*Problem requirements*
Reproduce the whole listing exactly and let no picture into the copy.

*Stored data*
....
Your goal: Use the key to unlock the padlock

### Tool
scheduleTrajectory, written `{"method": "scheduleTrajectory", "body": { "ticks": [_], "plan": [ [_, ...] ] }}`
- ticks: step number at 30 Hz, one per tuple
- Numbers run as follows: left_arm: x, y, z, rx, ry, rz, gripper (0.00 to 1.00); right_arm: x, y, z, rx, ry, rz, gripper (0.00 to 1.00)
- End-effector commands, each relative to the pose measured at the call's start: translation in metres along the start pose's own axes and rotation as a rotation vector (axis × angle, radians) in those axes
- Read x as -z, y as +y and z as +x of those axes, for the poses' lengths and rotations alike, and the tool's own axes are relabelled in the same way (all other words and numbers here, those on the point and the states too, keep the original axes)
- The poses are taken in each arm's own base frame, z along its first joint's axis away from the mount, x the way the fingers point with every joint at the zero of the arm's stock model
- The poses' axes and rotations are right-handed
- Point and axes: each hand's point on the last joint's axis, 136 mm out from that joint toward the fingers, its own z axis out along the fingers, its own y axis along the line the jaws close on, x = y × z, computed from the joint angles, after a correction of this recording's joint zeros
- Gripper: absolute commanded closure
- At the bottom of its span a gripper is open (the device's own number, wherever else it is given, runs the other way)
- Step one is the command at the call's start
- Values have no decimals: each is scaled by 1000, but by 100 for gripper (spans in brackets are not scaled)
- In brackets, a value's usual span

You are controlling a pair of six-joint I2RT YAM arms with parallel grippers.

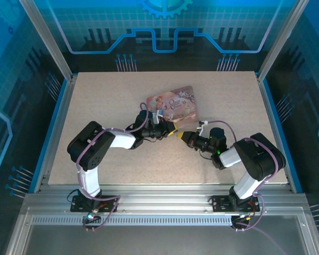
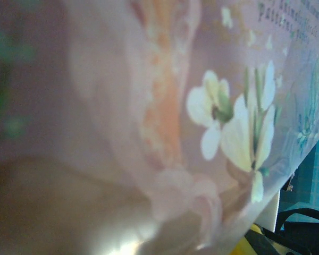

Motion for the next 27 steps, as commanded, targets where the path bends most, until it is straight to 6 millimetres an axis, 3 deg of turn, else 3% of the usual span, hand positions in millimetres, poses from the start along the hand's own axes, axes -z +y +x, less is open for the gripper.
{"method": "scheduleTrajectory", "body": {
  "ticks": [1, 17, 27],
  "plan": [
    [0, 5, 13, 72, 66, 11, 87, 0, 9, -10, 17, -23, -21, 100],
    [-1, 5, 15, 74, 74, 20, 87, -8, 6, -20, -10, -51, -29, 100],
    [-2, 3, 16, 82, 80, 36, 88, -9, 3, -37, -159, -155, -26, 100]
  ]
}}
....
*Output of the exercise*
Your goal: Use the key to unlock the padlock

### Tool
scheduleTrajectory, written `{"method": "scheduleTrajectory", "body": { "ticks": [_], "plan": [ [_, ...] ] }}`
- ticks: step number at 30 Hz, one per tuple
- Numbers run as follows: left_arm: x, y, z, rx, ry, rz, gripper (0.00 to 1.00); right_arm: x, y, z, rx, ry, rz, gripper (0.00 to 1.00)
- End-effector commands, each relative to the pose measured at the call's start: translation in metres along the start pose's own axes and rotation as a rotation vector (axis × angle, radians) in those axes
- Read x as -z, y as +y and z as +x of those axes, for the poses' lengths and rotations alike, and the tool's own axes are relabelled in the same way (all other words and numbers here, those on the point and the states too, keep the original axes)
- The poses are taken in each arm's own base frame, z along its first joint's axis away from the mount, x the way the fingers point with every joint at the zero of the arm's stock model
- The poses' axes and rotations are right-handed
- Point and axes: each hand's point on the last joint's axis, 136 mm out from that joint toward the fingers, its own z axis out along the fingers, its own y axis along the line the jaws close on, x = y × z, computed from the joint angles, after a correction of this recording's joint zeros
- Gripper: absolute commanded closure
- At the bottom of its span a gripper is open (the device's own number, wherever else it is given, runs the other way)
- Step one is the command at the call's start
- Values have no decimals: each is scaled by 1000, but by 100 for gripper (spans in brackets are not scaled)
- In brackets, a value's usual span

You are controlling a pair of six-joint I2RT YAM arms with parallel grippers.


Motion for the next 27 steps, as commanded, targets where the path bends most, until it is straight to 6 millimetres an axis, 3 deg of turn, else 3% of the usual span, hand positions in millimetres, poses from the start along the hand's own axes, axes -z +y +x, less is open for the gripper.
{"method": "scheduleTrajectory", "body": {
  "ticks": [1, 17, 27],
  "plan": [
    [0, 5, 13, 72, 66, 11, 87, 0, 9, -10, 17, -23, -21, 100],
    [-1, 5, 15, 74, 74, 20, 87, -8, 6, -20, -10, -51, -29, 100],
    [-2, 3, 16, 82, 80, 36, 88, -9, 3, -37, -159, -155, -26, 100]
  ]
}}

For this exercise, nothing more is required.